The Department of Foreign Affairs said Wednesday that Richard Gleason would be cremated in Australia and his ashes returned to Canada. A subsequent memorial service is planned for Whitehorse.

Mr. Gleason is one of four Canadians wounded in the explosions at Kuta Beach, Bali, which claimed close to 200 lives, the majority of them tourists. Another Canadian, Saskatchewan native Merv Popadynec, is missing and believed dead.

Foreign Affairs spokesman Reynald Doiron said that dental records for Mr. Popadynec have been sent to Indonesia and that the body believed to be his will be compared with those records in the next few days.

Attributed to Muslim terrorists, the Bali bombings shocked neighbouring Australia, which views the tropical paradise as a favourite destination for sun and surf. More than half the victims were Australians.

Grievously wounded in the attack, Mr. Gleason was airlifted to Alfred Hospital in Melbourne. He suffered third-degree burns to almost half of his body.

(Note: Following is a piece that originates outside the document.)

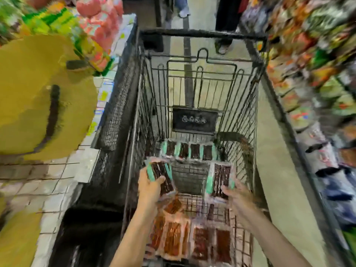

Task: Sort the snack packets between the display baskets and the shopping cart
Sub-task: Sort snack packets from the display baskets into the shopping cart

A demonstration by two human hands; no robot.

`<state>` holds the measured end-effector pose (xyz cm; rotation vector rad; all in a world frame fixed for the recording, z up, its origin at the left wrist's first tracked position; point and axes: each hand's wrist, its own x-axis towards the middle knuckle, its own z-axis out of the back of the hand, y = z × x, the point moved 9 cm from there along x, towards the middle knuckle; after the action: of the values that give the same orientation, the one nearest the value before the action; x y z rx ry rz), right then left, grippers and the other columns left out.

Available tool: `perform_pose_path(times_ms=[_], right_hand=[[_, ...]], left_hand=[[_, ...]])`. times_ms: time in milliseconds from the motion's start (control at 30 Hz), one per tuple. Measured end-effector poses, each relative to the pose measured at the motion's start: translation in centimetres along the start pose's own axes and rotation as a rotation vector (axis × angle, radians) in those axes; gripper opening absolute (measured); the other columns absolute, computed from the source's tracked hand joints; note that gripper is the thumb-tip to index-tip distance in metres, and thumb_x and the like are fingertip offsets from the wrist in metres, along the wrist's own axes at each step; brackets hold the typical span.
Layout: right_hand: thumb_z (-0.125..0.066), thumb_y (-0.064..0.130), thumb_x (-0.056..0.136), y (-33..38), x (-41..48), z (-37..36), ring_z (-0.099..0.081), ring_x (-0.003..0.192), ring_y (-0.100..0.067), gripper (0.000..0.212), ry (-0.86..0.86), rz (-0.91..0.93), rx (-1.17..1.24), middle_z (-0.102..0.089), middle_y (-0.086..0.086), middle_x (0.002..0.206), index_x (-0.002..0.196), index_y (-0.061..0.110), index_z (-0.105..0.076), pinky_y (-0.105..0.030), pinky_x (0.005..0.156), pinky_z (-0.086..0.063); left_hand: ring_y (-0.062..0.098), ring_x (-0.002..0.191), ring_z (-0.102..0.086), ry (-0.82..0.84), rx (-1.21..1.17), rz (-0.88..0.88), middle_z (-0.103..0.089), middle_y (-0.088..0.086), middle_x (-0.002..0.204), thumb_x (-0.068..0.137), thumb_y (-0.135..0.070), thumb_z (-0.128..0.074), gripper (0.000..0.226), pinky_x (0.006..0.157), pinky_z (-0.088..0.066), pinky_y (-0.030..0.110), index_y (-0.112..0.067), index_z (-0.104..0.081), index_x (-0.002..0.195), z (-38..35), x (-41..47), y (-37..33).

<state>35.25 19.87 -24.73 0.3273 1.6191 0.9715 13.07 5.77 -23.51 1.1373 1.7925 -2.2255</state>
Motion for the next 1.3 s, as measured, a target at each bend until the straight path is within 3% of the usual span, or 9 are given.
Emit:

He was also cut on the neck, losing a significant amount of blood, and his lungs and spleen were injured.

His parents flew to be with him and were at his bedside when he died. They issued a statement Wednesday thanking the the "doctors, nurses and allied health and other supporting staff" at the hospital.

Mr. Gleason had been vacationing for two weeks when the bombing occurred. He had intended to go to Mexico before a cheap flight caused him to make a spur-of-the-moment decision to go to Bali.